# [Directions for this task]
Starting with the first line of the listing, quote each line exactly until and including the one with "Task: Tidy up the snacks", leaving pictures out.

# [Dataset section]

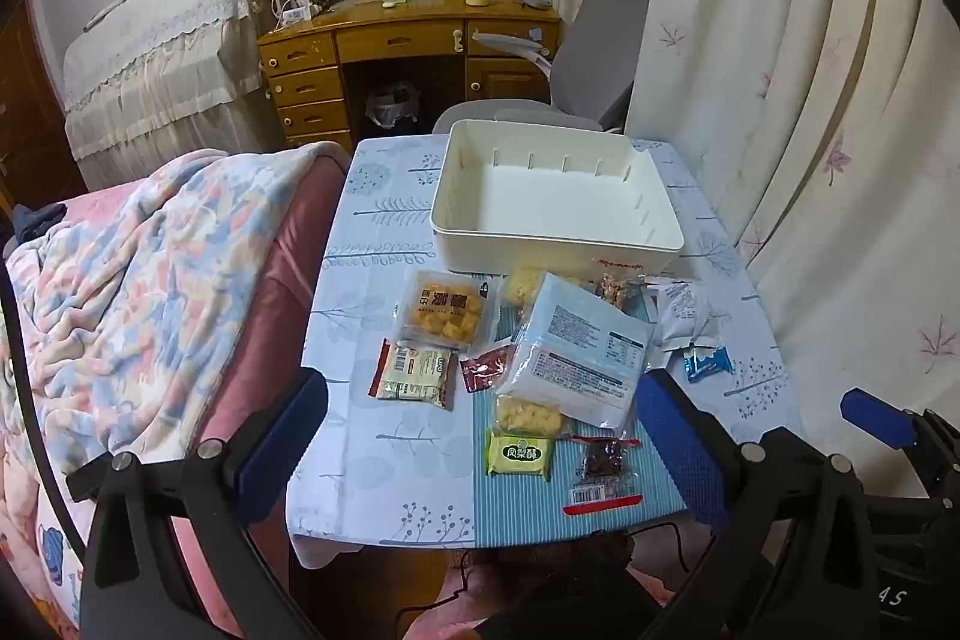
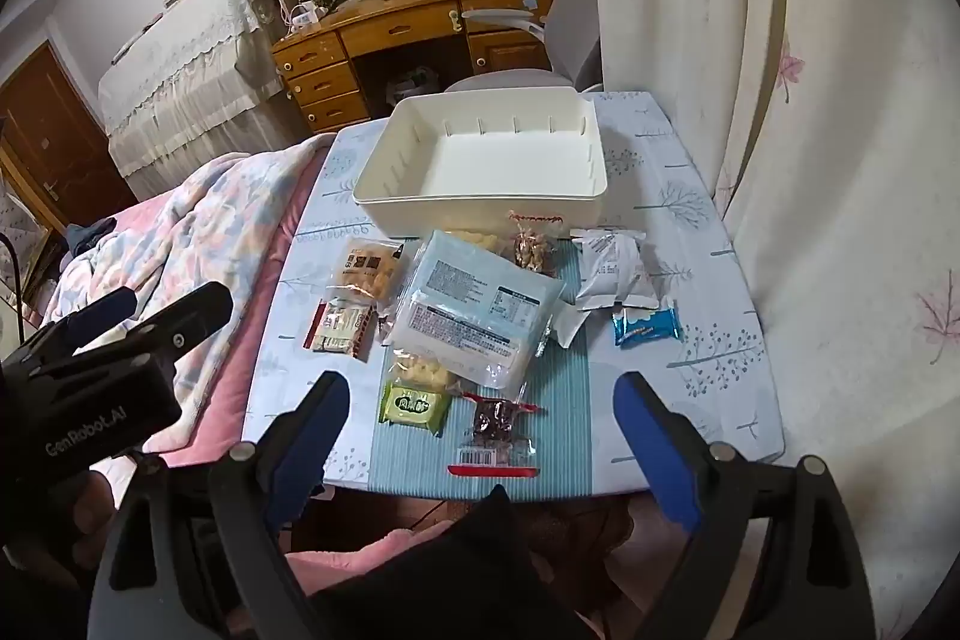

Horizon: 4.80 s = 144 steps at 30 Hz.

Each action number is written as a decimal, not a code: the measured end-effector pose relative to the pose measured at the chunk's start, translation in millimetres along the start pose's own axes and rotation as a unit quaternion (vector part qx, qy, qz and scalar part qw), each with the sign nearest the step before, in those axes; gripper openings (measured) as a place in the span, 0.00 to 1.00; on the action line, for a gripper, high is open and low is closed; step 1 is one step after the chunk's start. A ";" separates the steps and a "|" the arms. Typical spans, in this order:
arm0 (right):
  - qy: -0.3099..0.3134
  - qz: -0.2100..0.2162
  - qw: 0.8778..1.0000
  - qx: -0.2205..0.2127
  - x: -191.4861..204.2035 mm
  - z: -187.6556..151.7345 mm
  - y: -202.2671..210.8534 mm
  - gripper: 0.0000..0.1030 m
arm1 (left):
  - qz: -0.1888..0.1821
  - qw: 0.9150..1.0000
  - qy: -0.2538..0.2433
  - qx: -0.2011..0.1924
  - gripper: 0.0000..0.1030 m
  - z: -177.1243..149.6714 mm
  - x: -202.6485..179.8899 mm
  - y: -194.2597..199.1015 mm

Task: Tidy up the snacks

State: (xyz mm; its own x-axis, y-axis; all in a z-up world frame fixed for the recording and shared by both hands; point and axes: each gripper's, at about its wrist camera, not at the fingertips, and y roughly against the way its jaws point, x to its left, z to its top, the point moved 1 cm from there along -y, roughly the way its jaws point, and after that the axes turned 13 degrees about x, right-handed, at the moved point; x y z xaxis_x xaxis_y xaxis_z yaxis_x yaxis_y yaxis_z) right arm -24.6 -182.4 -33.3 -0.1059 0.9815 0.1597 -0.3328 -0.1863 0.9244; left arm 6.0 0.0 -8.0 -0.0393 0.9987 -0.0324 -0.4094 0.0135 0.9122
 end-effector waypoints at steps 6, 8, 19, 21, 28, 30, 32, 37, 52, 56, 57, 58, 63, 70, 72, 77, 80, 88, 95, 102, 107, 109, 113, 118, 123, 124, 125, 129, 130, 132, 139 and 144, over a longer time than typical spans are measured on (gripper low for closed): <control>0.001 -0.003 1.000 0.006 2.7 -0.7 -0.9 0.88 | 0.001 1.000 0.000 -0.001 1.00 0.3 -0.5 -0.5; 0.002 0.000 1.000 0.005 3.0 -1.4 -0.9 0.88 | -0.003 1.000 -0.001 -0.001 1.00 1.5 -0.4 1.5; 0.003 0.000 1.000 0.005 6.5 -2.9 -2.5 0.88 | -0.001 1.000 -0.012 0.000 1.00 2.0 -5.5 -1.1; 0.003 0.000 1.000 0.005 4.7 -1.8 -2.4 0.88 | 0.001 1.000 -0.011 0.002 1.00 1.2 -5.3 -1.8; 0.003 0.001 1.000 0.008 8.6 -3.6 -5.4 0.88 | -0.005 1.000 -0.011 0.003 1.00 1.9 -5.4 -4.9; 0.004 0.002 1.000 0.009 8.7 -3.7 -5.7 0.88 | -0.005 1.000 -0.011 0.002 1.00 2.4 -6.5 -3.8; 0.005 0.004 1.000 0.011 7.1 -3.7 -9.0 0.88 | -0.003 1.000 -0.011 0.003 1.00 3.3 -9.6 -4.7; 0.014 0.016 1.000 0.020 -11.1 5.4 -15.1 0.88 | 0.004 1.000 -0.003 0.006 1.00 4.2 -14.3 -6.4; 0.043 0.043 0.997 0.053 -40.0 16.3 -26.2 0.88 | 0.016 0.999 0.029 0.024 1.00 1.5 -41.2 -14.3; 0.051 0.055 0.995 0.061 -45.9 16.4 -32.1 0.88 | 0.021 0.999 0.036 0.028 1.00 -4.3 -45.3 -15.8; 0.053 0.057 0.995 0.064 -46.6 16.8 -34.0 0.88 | 0.024 0.999 0.038 0.029 1.00 -6.2 -45.1 -16.4; 0.053 0.059 0.995 0.066 -46.9 17.1 -35.6 0.88 | 0.026 0.998 0.040 0.030 1.00 -7.5 -45.4 -16.8; 0.058 0.066 0.993 0.082 -44.0 17.4 -45.2 0.88 | 0.027 0.998 0.050 0.035 1.00 -9.6 -39.6 -19.3; 0.030 0.068 0.992 0.098 -35.5 18.8 -58.7 0.88 | -0.008 0.997 0.056 0.047 1.00 -4.1 -10.5 -32.6; 0.010 0.068 0.992 0.104 -33.0 20.0 -63.5 0.88 | -0.028 0.997 0.049 0.054 1.00 -0.6 0.5 -38.4; -0.050 0.065 0.989 0.122 -23.4 18.6 -76.3 0.88 | -0.071 0.995 0.034 0.068 1.00 11.5 30.2 -51.0; -0.088 0.059 0.986 0.132 -17.3 14.2 -84.9 0.88 | -0.103 0.991 0.021 0.079 1.00 22.8 47.9 -60.5; -0.193 0.017 0.973 0.126 -8.8 -7.8 -105.7 0.88 | -0.186 0.973 -0.057 0.123 0.99 46.6 69.8 -96.4; -0.224 -0.009 0.970 0.090 -4.6 -31.7 -120.3 0.88 | -0.224 0.959 -0.120 0.126 0.99 60.6 64.4 -118.9; -0.199 -0.025 0.979 0.037 -2.4 -42.0 -140.7 0.88 | -0.253 0.948 -0.106 0.165 0.99 74.9 53.9 -158.6; -0.152 -0.040 0.988 0.013 4.4 -45.8 -161.7 0.88 | -0.256 0.942 -0.105 0.192 0.99 78.7 38.4 -192.8; -0.141 -0.053 0.989 0.014 4.7 -48.4 -173.9 0.88 | -0.261 0.938 -0.105 0.202 0.99 79.2 33.0 -206.4; -0.135 -0.066 0.988 0.020 0.8 -52.7 -199.7 0.85 | -0.267 0.932 -0.102 0.222 0.99 78.2 19.2 -237.1; -0.114 -0.091 0.989 0.016 0.6 -55.0 -222.9 0.84 | -0.272 0.926 -0.115 0.235 0.99 76.1 3.9 -267.1; -0.091 -0.089 0.991 0.028 2.1 -53.6 -239.2 0.84 | -0.280 0.919 -0.118 0.249 0.99 77.0 -7.2 -288.6; -0.088 -0.090 0.992 0.029 2.4 -53.1 -241.3 0.84 | -0.281 0.919 -0.118 0.250 0.99 77.5 -9.0 -291.9; -0.086 -0.092 0.992 0.031 2.5 -52.2 -243.7 0.84 | -0.283 0.918 -0.117 0.253 0.99 77.6 -11.2 -295.8; -0.093 -0.090 0.991 0.042 -0.5 -49.1 -253.9 0.80 | -0.288 0.913 -0.119 0.265 0.94 77.5 -20.0 -306.2; -0.095 -0.091 0.990 0.040 0.7 -48.9 -254.0 0.79 | -0.289 0.912 -0.119 0.264 0.93 77.5 -22.1 -307.8; -0.096 -0.094 0.990 0.038 1.5 -47.3 -255.6 0.76 | -0.291 0.912 -0.117 0.266 0.88 77.5 -25.4 -310.7; -0.105 -0.096 0.989 0.046 4.7 -48.7 -257.2 0.72 | -0.299 0.906 -0.097 0.284 0.54 75.0 -29.4 -316.0; -0.134 -0.079 0.986 0.053 1.3 -47.9 -253.2 0.65 | -0.316 0.901 -0.078 0.288 0.35 72.9 -22.3 -310.1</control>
State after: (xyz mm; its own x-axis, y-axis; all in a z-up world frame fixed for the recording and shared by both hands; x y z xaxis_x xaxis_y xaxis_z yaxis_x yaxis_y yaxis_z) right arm 14.6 -136.2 -283.7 0.1963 0.9769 0.0845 -0.2238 -0.0392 0.9738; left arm 200.3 -22.9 -260.3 0.1826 0.7774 -0.6019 0.2372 0.5593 0.7943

# [Problem solution]
Horizon: 4.80 s = 144 steps at 30 Hz.

Each action number is written as a decimal, not a code: the measured end-effector pose relative to the pose measured at the chunk's start, translation in millimetres along the start pose's own axes and rotation as a unit quaternion (vector part qx, qy, qz and scalar part qw), each with the sign nearest the step before, in those axes; gripper openings (measured) as a place in the span, 0.00 to 1.00; on the action line, for a gripper, high is open and low is closed; step 1 is one step after the chunk's start. A ";" separates the steps and a "|" the arms. Typical spans, in this order:
arm0 (right):
  - qy: -0.3099..0.3134
  - qz: -0.2100..0.2162
  - qw: 0.8778..1.0000
  - qx: -0.2205..0.2127
  - x: -191.4861..204.2035 mm
  - z: -187.6556..151.7345 mm
  - y: -202.2671..210.8534 mm
  - gripper: 0.0000..0.1030 m
arm1 (left):
  - qz: -0.1888..0.1821
  - qw: 0.9150..1.0000
  - qy: -0.2538..0.2433
  - qx: -0.2011..0.1924
  - gripper: 0.0000..0.1030 m
  - z: -177.1243..149.6714 mm
  - x: -202.6485..179.8899 mm
  - y: -194.2597..199.1015 mm

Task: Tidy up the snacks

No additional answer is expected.